This easy chicken pie is a rich, creamy, cozy stew that’s diabetic-friendly! Serve with cheese sponge cake for a healthier version of comfort food.
As a child, I always loved chicken casserole. Every time I recovered from an illness, my mother did it to lift my spirits. And it ALWAYS hits the spot.
Unfortunately, the traditional version of my beloved comfort food isn’t very diabetic-friendly or heart-healthy. So I opted for a healthy chicken pie recipe that will give me the same level of comfort without all the carbs, calories, and fat!
This recipe may be lighter, but it still has that wonderfully rich, creamy stew found in a typical batter. Instead of crusts, I like to serve mine with a buttery cheddar-chive biscuit on the side.
How to make a chicken casserole
This simple recipe comes with minimal preparation in just a few simple steps!
Step 1: Add frozen peas to the measuring cup.
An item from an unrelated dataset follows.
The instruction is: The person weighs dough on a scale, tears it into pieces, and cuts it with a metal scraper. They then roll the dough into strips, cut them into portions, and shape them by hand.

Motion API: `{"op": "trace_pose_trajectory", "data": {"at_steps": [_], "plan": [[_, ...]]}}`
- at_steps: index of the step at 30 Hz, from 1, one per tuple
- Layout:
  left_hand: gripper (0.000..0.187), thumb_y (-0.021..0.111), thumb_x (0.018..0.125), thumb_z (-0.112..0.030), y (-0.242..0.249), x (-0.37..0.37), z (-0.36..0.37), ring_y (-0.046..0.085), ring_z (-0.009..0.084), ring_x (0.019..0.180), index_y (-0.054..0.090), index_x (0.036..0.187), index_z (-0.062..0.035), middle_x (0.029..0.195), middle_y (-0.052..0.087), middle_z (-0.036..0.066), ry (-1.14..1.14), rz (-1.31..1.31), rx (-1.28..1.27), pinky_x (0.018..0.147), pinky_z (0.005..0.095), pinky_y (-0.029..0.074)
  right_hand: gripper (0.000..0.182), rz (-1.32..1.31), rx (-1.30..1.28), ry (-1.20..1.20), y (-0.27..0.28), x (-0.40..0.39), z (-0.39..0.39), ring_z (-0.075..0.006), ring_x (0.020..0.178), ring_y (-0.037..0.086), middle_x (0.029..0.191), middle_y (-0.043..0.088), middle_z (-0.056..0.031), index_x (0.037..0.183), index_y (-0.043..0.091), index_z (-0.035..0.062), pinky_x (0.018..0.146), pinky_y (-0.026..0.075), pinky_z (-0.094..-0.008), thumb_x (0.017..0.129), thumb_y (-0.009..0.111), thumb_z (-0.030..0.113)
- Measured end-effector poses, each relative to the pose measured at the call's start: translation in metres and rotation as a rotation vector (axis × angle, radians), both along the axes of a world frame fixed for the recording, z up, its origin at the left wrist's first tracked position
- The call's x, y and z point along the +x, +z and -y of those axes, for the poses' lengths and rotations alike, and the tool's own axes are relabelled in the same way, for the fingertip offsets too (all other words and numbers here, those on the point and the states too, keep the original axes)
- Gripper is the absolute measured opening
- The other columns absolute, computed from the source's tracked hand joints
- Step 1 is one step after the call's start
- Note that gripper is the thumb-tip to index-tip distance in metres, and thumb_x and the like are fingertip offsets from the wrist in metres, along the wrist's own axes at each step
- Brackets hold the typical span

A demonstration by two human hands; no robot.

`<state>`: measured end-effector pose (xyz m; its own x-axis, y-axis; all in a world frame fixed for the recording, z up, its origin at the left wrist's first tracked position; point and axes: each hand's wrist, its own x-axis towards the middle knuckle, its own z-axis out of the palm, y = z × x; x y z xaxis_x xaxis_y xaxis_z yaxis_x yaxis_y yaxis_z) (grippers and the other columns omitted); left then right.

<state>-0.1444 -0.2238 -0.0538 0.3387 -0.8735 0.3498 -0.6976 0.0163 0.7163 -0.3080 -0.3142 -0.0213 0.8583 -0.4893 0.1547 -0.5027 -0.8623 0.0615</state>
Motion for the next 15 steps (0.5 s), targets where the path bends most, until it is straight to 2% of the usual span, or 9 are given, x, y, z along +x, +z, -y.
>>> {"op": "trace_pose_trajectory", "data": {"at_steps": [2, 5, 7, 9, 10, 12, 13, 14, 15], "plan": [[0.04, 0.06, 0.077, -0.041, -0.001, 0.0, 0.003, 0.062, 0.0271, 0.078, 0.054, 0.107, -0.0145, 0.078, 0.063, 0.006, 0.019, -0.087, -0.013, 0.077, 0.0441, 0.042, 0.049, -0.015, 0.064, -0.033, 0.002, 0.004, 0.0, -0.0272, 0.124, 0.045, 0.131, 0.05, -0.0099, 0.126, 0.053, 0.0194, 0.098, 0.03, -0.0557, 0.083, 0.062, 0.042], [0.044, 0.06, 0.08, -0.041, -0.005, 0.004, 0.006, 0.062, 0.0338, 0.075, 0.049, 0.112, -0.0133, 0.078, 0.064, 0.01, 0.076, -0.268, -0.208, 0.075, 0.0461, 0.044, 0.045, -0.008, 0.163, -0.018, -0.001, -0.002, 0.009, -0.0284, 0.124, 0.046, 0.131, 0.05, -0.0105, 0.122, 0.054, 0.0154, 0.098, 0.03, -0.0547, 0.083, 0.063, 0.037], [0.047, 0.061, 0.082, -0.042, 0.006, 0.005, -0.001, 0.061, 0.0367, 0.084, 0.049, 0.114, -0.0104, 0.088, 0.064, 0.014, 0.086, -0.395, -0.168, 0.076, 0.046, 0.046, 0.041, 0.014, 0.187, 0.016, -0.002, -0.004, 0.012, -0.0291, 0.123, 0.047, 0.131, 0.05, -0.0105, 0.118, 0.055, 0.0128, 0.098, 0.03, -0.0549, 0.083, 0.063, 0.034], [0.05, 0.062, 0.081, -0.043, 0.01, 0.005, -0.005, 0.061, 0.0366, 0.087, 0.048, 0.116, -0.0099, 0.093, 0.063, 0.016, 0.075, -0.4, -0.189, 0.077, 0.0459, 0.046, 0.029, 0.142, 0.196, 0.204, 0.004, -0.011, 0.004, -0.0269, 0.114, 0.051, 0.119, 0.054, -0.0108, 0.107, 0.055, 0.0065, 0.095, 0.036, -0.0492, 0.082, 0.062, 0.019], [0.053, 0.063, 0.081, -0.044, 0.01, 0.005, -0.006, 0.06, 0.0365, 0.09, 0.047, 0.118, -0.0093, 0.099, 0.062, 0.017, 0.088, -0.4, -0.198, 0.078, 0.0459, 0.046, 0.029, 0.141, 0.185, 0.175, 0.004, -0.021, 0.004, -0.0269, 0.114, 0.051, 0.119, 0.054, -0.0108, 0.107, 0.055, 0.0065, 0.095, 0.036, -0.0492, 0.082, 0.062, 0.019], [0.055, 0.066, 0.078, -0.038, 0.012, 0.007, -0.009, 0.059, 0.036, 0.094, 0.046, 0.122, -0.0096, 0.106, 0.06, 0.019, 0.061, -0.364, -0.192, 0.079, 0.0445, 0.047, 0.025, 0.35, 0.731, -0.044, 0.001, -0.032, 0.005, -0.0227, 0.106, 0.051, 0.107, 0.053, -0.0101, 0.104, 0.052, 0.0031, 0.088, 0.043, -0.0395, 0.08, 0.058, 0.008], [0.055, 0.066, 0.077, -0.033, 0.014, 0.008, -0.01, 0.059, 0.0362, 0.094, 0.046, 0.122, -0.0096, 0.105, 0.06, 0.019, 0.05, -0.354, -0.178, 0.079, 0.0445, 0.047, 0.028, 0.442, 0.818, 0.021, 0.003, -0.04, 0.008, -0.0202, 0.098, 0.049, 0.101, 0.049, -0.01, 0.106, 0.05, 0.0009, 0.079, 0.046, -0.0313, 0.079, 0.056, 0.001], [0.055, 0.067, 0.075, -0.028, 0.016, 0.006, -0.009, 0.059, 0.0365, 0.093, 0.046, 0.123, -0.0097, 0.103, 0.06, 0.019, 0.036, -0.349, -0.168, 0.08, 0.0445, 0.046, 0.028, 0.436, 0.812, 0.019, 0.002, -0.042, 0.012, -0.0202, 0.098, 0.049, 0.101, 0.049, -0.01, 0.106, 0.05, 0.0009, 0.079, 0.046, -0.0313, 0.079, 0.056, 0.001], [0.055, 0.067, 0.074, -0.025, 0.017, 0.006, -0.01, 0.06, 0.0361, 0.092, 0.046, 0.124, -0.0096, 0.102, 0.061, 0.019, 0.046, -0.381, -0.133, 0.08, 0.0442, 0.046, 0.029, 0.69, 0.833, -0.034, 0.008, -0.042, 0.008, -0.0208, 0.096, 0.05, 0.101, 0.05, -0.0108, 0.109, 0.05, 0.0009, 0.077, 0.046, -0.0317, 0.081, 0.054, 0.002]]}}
Set aside to thaw at room temperature.
Step 2: Heat the oil in a large, heavy saucepan or pot over medium heat.
Step 3: Once the oil is hot, add the celery, carrot and onion. Cook without browning until vegetables begin to soften, about 5 minutes.
Step 4: Sprinkle the vegetables with flour and cook, stirring constantly, until the flour is combined with the mixture but not browned.
Step 5: Add the butter and cook, stirring gently, until the butter melts. Slowly add the chicken broth, cup by cup, stirring constantly until the sauce thickens.
Step 6: Add the shredded chicken and peas to the pot, then cook for a minute or two.
Step 7: Remove from heat. Stir in Parmesan cheese, thyme, salt and pepper.
Divide the stew evenly between four bowls, add a sponge cake on the side if you like, and enjoy!
Variations of this recipe
When creating this recipe, I did not try to make it the healthiest dish in the world. Rather, my goal was to recreate my favorite comfort food in a healthier way.
If you want to reduce the saturated fat content, you can use a butter substitute. Also, if you’re watching your sodium intake, make sure you use low-sodium broth and reduce or omit extra salt. Finally, you can also eliminate Parmesan cheese to reduce both saturated fat and sodium.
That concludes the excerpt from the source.